2. Millennials Want a the Dream Job STRAIGHT Out of College. Their parents told them, if you go to college you can do anything you want. Yes, this is pretty true, but something crazy happened between the years that their parents went to college and these millennials did … everyone started going to college! Now a college degree is the norm and you need to have A LOT of extra stuff outside of just having that degree to look appealing to companies who are hiring. Gone are the days of breezing into your favorite school or job because you have a 4.0 GPA. Aside from excellent grades, extracurricular activities, volunteer hours, sports, band, musicals, languages spoken, and academic teams are becoming requirements to get into colleges and universities and more importantly, to get that “dream” job. While in college you must study hard, get good grades, continue with the liberal-arts lifestyle, and oh yeah, you need to find a way to get (say it with me) “work experience”! Yes, you must actually prove that you can get, hold, and keep a job before companies are willing to offer you one. How do you go about doing this? You work! You take time away from hanging out with your friends and you replace it with a crappy, pay-your-dues kind of job. It’s not always fun, but it gives you experience OUTSIDE of the classroom, which is invaluable in this day and age. The real world is REAL and it will come knocking, so as millennials (and parents of millennials), it is in our best interest to get our ass into a part-time job and get some experience!
3. Millennials Are After the “Experience” (and I don’t mean work experience). As I mentioned before, this generation was brought up where the losing team still gets a trophy and that it’s the “experience” that mattered most. This is not always the best approach. Kids need to learn that failure is a part of life and I believe the earlier we squash this, the better. When I look back at my own life, I think I’ve learned the most from the times I’ve failed and felt really terrible about it. I recently read a book written by an author whose father asked her on a regular basis, “What did you fail at today?”. It seems odd because we so often want to ask our kids, “What was fabulous, fluffy, and beautiful about your day?”, but when we challenge them to tell us about what they struggled with or failed at, it makes the conversations a little more meaningful and allows for more teachable moments. The real challenge here is not for the child, in my humble opinion, but it’s for the parent who needs to be ready to handle whatever the child is willing to throw at them and use it to demonstrate how the child can use this experience to handle other adversities in their future – a real parent is courageous and willing to do this, a scared, lazy, absent parent would shudder at the thought of this conversation.

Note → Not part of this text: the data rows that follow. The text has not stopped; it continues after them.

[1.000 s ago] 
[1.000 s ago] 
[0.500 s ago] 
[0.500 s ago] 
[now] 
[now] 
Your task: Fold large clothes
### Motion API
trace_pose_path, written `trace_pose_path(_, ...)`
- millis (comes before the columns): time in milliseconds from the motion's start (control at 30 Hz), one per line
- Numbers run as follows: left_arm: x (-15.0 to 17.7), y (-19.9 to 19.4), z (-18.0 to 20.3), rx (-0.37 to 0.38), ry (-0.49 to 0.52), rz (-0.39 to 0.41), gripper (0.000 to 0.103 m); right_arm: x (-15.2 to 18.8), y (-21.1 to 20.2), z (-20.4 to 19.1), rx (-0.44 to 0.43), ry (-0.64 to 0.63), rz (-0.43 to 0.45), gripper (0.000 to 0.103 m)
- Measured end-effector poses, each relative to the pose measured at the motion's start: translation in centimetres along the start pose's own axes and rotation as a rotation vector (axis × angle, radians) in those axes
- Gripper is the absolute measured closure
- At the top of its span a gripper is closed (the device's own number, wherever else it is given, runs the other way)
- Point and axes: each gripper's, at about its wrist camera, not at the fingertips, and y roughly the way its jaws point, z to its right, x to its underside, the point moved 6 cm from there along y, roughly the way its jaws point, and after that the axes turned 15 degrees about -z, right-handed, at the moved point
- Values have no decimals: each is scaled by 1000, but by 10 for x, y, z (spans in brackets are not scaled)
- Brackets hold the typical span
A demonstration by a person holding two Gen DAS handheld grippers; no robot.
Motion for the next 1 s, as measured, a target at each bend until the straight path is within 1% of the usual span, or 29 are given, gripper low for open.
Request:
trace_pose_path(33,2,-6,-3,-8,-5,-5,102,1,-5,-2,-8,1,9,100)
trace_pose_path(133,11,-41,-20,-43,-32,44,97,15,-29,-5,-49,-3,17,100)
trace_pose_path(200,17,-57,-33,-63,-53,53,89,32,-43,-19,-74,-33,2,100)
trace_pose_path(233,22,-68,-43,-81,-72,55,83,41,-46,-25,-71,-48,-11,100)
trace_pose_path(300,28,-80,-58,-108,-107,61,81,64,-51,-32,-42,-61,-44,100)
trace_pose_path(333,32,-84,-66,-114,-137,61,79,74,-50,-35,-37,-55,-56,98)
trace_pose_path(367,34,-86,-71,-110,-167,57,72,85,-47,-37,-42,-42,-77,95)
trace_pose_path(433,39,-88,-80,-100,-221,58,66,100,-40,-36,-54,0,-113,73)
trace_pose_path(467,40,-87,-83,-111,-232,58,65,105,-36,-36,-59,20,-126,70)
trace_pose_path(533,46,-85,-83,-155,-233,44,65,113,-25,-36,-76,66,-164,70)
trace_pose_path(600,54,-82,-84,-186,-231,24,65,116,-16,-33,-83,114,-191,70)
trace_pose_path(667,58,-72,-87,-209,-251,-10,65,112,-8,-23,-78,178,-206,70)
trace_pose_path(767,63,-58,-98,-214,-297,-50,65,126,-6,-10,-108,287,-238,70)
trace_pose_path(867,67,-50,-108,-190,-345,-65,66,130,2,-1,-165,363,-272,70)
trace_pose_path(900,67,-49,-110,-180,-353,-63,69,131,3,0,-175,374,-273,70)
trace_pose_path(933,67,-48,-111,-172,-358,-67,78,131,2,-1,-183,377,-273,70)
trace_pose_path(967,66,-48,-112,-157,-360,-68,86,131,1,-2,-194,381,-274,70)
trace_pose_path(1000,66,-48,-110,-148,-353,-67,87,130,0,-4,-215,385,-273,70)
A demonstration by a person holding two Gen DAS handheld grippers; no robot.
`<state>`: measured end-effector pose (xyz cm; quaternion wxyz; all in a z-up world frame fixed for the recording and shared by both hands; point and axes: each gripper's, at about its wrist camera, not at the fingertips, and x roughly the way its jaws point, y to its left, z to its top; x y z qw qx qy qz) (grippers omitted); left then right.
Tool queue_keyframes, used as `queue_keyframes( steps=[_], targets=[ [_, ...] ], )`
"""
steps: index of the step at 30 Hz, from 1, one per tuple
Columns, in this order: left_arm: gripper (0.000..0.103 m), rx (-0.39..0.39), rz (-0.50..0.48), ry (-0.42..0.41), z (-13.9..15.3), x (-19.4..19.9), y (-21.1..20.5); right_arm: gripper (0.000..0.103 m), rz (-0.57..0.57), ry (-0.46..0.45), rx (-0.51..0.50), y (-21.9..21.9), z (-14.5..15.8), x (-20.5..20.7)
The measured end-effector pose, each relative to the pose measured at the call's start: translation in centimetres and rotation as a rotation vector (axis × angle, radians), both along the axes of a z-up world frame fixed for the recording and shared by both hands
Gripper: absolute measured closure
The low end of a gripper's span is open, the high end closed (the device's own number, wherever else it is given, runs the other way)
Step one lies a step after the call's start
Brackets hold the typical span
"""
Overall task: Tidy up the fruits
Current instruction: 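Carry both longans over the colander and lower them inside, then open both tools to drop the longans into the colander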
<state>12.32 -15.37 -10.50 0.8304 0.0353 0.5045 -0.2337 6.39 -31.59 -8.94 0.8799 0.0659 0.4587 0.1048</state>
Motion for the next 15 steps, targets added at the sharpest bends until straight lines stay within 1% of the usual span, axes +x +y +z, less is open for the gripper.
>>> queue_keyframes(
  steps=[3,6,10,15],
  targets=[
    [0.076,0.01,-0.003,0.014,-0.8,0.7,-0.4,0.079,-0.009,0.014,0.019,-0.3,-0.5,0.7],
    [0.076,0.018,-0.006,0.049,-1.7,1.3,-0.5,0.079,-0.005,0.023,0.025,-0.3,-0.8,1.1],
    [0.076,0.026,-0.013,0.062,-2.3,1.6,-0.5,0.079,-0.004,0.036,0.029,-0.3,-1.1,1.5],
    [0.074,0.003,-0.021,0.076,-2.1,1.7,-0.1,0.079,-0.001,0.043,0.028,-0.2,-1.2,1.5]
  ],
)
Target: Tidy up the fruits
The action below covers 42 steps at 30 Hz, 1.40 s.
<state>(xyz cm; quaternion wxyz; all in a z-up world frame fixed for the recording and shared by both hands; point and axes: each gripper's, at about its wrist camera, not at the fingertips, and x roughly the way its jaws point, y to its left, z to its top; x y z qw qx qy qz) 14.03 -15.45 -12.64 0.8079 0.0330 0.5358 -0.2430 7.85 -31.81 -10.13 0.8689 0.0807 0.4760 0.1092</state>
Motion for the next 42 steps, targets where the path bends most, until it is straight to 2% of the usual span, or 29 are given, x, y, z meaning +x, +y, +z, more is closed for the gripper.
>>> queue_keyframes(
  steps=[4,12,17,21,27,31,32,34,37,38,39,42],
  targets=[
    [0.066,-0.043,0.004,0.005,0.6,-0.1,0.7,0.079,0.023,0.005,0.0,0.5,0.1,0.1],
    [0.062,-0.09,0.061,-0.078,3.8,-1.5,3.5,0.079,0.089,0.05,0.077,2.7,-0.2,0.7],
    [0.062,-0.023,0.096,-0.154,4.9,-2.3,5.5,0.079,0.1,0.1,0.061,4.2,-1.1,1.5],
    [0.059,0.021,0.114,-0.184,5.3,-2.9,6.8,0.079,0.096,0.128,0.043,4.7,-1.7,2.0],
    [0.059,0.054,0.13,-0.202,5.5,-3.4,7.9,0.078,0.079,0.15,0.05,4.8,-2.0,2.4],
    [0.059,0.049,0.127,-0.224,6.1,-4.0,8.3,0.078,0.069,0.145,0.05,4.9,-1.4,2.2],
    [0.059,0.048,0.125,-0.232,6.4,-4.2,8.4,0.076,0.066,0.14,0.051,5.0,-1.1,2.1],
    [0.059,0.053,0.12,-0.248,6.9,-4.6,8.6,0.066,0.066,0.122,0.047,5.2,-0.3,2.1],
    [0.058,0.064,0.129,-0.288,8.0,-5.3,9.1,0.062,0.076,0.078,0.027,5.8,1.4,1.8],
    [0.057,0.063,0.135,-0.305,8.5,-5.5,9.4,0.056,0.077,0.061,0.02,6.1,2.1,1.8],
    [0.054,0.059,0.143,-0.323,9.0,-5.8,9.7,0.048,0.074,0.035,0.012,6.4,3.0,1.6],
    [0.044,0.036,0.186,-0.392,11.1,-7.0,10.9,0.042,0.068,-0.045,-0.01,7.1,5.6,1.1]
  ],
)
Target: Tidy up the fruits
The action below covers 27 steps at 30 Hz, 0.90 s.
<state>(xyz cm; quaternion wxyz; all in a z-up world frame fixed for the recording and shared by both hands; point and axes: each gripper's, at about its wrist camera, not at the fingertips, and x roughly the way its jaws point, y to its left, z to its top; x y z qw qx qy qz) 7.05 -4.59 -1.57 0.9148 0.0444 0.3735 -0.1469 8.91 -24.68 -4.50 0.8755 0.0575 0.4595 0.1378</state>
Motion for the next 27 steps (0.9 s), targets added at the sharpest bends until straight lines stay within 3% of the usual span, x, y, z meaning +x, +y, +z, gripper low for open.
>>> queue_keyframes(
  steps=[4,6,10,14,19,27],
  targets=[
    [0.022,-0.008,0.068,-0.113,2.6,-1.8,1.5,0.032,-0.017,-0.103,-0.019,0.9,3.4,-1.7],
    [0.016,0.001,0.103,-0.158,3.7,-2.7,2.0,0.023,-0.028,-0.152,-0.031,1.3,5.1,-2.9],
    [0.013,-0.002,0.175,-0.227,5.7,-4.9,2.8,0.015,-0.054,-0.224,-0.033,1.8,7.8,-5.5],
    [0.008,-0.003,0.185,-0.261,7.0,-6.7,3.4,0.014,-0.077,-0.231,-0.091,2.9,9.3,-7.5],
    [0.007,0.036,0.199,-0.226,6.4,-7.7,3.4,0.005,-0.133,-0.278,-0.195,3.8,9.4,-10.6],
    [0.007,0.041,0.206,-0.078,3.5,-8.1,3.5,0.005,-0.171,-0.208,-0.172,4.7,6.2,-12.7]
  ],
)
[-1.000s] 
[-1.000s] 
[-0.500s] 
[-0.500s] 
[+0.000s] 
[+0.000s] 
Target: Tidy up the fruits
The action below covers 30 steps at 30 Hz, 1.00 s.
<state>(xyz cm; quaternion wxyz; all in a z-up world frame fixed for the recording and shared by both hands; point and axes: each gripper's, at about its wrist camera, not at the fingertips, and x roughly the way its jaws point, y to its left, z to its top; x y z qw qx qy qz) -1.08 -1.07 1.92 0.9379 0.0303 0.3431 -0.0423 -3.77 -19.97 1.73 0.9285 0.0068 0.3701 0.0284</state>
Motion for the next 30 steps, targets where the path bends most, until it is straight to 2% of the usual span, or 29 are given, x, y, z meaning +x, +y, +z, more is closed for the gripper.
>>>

4. Millennials Communicate With Their Elders in An “Open” Dialogue. I’m not really sure when this happened, but “respecting your elders” somehow became uncool during this millennial time. In fact, the “elders” (or parents) seem to want to be seen as “cool” and therefore started becoming more open to discuss all areas of life with their children, even areas that used to seem taboo. Our kids now know when we need a cup of coffee, are on our periods, had a bad day at work, or even want or NEED a glass of wine. Kids are drawing pictures of mommy holding a martini glass or drinking her “mommy juice” because they see it and talk about it first hand. Since when was it acceptable for our kids to know EVERYTHING about our lives? It’s not. I believe that this open dialogue is what is hard for the baby boomer generation wrap their head around. Gone are the days where we don’t sass back to our parents or curse at them, if you’ve ever seen any of the troubled kids on Dr. Phil, you know what I’m talking about. Blame it on social media, blame it on our children having access to our lives like never before, but do keep in mind, as you’re sharing something intimate or personal with your child, that it could be influencing their decision making and life choices as well. And finding humor in our bad parenting choices, is not always funny.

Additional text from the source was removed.